*WHAT THE TASK REQUIRES:* Keep only the lines of the data below that contain "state", and copy them.
——————
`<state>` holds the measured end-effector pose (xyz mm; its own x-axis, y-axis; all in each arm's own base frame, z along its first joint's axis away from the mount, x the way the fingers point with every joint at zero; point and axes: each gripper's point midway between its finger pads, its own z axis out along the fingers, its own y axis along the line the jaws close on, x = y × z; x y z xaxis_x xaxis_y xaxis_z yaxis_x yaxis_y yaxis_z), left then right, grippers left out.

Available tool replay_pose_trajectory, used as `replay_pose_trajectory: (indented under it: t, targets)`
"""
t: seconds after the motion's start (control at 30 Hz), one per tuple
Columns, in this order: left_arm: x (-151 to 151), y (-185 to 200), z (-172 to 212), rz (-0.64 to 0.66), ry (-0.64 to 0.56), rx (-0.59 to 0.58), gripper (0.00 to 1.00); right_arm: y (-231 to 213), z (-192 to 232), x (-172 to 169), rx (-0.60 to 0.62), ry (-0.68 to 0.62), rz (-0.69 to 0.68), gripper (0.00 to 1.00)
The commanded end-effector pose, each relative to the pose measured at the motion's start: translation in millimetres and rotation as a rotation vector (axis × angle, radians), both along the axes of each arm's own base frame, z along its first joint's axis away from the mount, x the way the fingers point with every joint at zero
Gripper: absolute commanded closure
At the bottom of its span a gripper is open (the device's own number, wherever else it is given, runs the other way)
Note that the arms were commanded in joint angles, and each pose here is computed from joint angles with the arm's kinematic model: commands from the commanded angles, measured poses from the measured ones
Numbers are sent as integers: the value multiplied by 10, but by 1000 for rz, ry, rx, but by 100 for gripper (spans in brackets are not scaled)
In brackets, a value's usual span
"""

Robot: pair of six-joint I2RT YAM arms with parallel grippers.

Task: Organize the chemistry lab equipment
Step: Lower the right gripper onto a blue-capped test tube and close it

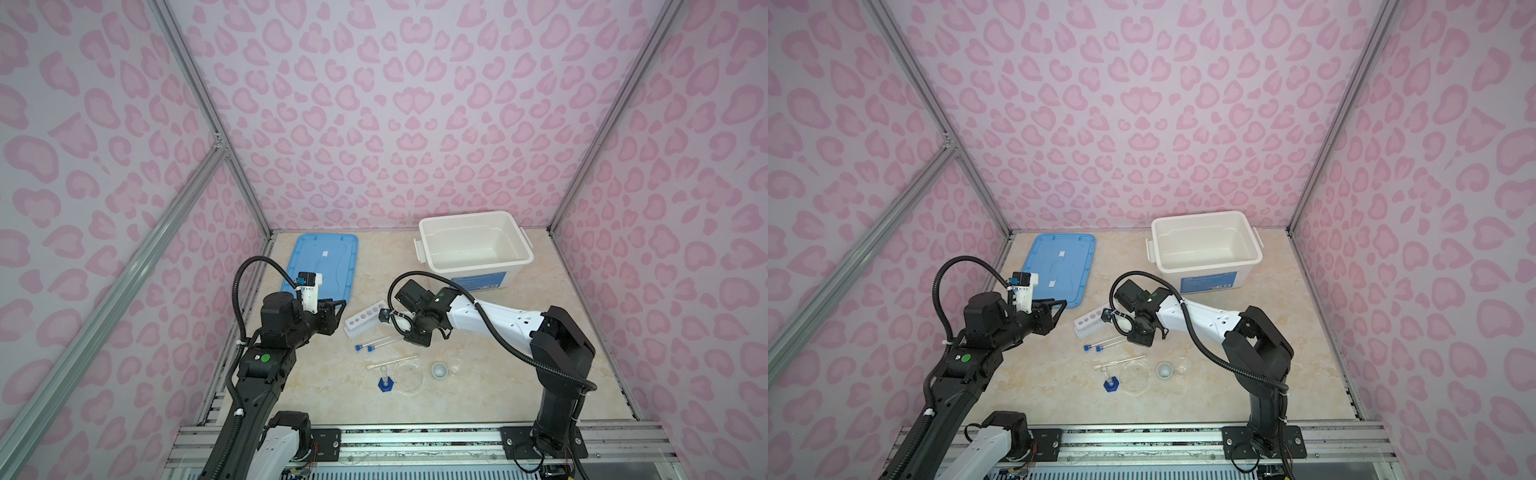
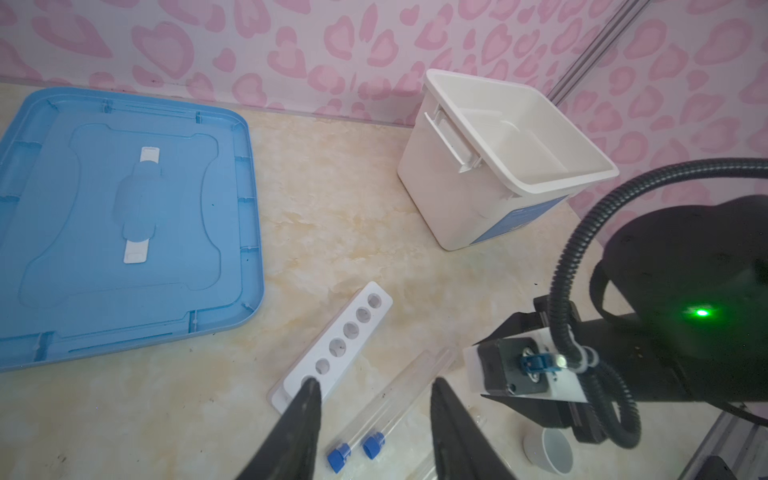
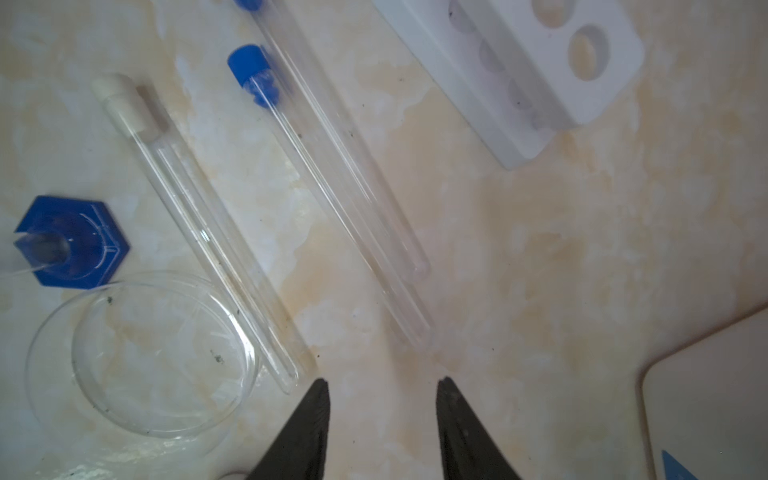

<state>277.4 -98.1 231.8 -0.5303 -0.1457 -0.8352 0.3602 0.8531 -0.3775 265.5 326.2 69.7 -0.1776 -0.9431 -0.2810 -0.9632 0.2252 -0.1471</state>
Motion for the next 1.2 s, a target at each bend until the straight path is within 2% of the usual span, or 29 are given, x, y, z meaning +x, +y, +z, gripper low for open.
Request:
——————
*OUTPUT OF THE TASK:*
`<state>` holds the measured end-effector pose (xyz mm; its own x-axis, y-axis; all in each arm's own base frame, z along its first joint's axis away from the mount, x the way the fingers point with every joint at zero; point and axes: each gripper's point midway between its finger pads, its own z axis out along the fingers, its own y axis along the line the jaws close on, x = y × z; x y z xaxis_x xaxis_y xaxis_z yaxis_x yaxis_y yaxis_z), left then right, grippers left out.
<state>277.4 -98.1 231.8 -0.5303 -0.1457 -0.8352 0.3602 0.8531 -0.3775 265.5 326.2 69.7 -0.1776 -0.9431 -0.2810 -0.9632 0.2252 -0.1471</state>

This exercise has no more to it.